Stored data
*** Begin section ***
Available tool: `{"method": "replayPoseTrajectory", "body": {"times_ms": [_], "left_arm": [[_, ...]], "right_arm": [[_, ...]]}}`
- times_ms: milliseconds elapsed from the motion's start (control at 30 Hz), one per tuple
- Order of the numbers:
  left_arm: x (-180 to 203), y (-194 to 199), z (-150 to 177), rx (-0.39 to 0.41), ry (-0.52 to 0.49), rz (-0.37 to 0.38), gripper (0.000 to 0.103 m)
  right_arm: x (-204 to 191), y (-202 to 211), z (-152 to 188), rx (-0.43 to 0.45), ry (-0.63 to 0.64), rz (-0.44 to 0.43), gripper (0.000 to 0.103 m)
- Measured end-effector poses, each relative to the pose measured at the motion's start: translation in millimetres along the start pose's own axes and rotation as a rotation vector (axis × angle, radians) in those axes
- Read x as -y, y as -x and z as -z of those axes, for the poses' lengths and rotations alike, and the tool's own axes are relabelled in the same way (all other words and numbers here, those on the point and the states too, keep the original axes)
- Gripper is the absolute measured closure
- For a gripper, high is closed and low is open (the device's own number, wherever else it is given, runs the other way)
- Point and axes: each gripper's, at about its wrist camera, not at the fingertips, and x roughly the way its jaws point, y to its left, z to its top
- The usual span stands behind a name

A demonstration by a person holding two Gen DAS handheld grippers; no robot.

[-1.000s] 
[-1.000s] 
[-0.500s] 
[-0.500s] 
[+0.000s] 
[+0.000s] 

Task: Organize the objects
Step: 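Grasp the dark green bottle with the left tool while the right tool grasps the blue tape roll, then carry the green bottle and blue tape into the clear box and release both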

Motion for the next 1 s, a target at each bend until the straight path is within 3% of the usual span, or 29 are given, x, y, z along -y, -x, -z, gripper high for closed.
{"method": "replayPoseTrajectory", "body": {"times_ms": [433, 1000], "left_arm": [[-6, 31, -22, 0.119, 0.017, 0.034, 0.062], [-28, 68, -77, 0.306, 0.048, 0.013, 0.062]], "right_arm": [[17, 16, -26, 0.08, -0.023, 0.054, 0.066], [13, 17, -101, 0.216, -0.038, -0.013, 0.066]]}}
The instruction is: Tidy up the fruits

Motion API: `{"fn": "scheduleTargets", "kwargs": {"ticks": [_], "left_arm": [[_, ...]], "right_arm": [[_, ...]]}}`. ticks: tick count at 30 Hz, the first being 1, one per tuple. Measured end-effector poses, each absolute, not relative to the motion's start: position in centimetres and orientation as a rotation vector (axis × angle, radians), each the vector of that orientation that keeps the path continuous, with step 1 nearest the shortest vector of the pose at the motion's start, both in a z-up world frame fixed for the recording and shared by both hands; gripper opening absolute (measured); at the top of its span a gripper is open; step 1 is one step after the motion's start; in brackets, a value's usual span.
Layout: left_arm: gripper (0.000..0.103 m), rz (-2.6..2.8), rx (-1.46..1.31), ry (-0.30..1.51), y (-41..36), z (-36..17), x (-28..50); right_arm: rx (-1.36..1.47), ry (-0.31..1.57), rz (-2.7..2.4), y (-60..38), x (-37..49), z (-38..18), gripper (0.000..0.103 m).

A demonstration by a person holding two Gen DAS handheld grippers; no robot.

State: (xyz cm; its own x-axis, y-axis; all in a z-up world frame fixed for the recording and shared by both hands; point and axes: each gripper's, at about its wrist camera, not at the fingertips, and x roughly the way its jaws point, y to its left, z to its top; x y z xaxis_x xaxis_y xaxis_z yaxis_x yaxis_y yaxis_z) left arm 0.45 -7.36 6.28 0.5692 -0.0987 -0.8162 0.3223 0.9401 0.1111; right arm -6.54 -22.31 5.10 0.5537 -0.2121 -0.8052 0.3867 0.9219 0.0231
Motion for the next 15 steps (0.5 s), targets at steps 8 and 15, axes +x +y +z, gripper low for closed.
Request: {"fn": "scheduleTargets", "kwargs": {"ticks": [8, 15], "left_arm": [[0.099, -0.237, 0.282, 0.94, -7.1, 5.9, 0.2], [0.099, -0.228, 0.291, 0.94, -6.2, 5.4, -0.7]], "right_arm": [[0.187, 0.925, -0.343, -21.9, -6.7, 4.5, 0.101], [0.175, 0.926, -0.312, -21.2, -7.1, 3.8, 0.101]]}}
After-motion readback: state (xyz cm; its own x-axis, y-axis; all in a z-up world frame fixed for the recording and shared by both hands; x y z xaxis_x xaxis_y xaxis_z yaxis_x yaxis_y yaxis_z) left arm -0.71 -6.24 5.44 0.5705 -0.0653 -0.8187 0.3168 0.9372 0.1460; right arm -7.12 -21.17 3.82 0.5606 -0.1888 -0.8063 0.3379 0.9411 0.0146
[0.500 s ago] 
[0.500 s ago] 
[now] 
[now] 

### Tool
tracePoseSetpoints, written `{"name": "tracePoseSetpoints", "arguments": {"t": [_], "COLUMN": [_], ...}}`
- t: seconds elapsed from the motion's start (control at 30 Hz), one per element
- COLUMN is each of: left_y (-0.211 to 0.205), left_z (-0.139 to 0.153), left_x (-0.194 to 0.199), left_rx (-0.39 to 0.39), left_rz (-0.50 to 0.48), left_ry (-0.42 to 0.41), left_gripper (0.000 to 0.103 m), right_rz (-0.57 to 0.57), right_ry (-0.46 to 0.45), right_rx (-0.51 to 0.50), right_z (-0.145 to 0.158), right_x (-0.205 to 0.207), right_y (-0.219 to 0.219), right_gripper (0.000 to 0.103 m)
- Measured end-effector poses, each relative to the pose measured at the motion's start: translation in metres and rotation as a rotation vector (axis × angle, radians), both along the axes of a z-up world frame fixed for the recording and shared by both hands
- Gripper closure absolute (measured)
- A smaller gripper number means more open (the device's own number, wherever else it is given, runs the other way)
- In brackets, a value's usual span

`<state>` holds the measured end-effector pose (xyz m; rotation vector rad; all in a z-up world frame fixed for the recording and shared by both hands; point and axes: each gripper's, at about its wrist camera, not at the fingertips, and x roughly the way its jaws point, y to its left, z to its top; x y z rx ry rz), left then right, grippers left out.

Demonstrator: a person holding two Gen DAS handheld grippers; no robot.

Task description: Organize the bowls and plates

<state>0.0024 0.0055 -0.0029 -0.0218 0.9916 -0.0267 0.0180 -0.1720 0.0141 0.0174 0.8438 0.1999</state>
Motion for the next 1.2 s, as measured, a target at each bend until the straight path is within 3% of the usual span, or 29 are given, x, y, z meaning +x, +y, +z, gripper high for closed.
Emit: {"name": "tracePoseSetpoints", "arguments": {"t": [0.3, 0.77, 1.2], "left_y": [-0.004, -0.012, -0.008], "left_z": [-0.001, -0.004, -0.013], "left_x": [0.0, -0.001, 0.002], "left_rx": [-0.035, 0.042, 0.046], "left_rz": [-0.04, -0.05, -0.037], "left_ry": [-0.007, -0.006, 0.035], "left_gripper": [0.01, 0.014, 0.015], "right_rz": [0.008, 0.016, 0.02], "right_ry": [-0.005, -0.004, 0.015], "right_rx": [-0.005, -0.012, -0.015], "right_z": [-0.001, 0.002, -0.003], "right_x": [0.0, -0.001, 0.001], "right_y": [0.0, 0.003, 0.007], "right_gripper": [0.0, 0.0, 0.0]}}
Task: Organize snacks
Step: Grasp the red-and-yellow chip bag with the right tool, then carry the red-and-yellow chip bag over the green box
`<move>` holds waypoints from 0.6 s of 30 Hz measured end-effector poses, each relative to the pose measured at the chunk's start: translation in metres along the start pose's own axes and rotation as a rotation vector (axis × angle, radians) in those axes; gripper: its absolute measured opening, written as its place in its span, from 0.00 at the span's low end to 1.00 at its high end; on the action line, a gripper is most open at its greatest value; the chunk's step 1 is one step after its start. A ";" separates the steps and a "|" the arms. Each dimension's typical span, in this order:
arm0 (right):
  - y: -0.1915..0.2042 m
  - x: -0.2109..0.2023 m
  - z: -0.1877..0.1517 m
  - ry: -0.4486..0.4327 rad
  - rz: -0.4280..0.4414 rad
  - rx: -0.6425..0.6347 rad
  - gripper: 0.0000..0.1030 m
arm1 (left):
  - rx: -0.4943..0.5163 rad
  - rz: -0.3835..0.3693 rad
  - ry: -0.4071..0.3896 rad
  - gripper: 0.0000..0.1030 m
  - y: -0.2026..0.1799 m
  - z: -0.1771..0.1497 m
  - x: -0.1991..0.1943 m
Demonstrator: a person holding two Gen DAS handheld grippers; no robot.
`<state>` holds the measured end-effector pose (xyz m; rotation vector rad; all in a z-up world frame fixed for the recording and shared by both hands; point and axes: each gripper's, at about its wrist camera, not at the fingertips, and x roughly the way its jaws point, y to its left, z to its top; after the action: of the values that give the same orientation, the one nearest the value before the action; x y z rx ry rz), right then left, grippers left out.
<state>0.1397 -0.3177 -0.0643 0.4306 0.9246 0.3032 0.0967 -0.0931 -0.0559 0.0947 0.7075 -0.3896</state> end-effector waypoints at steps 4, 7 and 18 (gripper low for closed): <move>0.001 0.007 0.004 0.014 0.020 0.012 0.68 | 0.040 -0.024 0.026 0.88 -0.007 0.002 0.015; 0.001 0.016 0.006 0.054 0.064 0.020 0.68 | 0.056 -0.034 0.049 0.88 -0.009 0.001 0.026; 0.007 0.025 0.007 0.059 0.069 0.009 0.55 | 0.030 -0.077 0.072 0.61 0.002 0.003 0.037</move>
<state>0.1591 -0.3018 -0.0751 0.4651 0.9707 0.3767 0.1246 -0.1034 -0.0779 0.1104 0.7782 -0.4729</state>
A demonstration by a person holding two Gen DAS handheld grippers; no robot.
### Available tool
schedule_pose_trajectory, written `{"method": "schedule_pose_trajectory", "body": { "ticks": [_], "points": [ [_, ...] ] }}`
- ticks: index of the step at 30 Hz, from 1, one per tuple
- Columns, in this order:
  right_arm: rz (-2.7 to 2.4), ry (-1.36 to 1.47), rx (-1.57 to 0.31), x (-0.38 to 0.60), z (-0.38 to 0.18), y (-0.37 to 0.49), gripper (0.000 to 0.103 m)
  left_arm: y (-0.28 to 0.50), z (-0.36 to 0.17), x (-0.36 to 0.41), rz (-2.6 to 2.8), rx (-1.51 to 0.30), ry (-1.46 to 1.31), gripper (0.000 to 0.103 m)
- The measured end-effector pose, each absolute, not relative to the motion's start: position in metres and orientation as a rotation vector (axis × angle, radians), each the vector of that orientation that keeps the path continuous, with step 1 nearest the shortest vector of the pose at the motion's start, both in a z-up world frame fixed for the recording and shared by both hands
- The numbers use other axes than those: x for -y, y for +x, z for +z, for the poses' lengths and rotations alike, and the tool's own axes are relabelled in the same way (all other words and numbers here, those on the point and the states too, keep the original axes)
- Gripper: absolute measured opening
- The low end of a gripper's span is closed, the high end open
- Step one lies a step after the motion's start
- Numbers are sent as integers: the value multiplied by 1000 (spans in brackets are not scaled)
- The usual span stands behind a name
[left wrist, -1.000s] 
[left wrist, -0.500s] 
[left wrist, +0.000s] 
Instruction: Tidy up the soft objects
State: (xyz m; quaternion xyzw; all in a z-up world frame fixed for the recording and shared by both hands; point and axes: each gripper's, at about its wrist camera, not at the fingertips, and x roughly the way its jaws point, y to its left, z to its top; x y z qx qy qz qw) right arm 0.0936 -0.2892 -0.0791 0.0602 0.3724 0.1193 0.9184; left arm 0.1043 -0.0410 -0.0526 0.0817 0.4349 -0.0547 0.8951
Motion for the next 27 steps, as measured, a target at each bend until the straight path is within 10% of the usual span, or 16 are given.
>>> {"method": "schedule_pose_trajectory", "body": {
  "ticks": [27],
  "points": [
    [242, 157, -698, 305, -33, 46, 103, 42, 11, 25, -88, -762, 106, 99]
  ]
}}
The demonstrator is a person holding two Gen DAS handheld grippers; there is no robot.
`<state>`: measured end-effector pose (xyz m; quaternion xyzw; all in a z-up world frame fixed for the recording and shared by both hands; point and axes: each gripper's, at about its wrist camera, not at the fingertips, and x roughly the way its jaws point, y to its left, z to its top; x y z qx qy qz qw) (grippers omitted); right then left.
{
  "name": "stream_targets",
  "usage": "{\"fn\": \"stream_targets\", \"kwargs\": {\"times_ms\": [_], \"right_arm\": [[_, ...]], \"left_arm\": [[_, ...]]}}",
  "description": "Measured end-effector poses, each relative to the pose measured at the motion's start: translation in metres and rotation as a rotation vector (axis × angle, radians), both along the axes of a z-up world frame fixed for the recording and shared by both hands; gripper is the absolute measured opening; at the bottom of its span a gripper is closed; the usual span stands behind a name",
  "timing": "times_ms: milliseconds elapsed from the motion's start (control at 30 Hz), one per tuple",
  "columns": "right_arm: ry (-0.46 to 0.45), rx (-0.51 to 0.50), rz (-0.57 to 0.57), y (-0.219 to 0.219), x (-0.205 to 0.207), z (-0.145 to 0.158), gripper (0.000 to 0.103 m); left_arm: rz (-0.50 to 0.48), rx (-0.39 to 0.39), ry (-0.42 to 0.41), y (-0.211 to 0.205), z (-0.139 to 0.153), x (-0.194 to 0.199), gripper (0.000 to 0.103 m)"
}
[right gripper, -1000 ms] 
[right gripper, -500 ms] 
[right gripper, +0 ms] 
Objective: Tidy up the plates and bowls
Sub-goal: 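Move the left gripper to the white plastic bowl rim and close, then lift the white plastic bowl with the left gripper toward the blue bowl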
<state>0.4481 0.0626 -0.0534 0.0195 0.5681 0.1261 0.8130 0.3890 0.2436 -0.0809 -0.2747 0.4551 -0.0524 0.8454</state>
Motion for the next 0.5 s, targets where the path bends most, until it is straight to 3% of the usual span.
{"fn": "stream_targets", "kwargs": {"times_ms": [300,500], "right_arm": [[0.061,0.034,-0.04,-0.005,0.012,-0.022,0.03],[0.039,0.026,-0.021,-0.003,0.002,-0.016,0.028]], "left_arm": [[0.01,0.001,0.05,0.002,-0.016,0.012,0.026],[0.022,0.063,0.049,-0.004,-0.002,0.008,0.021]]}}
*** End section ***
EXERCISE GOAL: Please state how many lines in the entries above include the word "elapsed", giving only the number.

PROBLEM SOLUTION: 3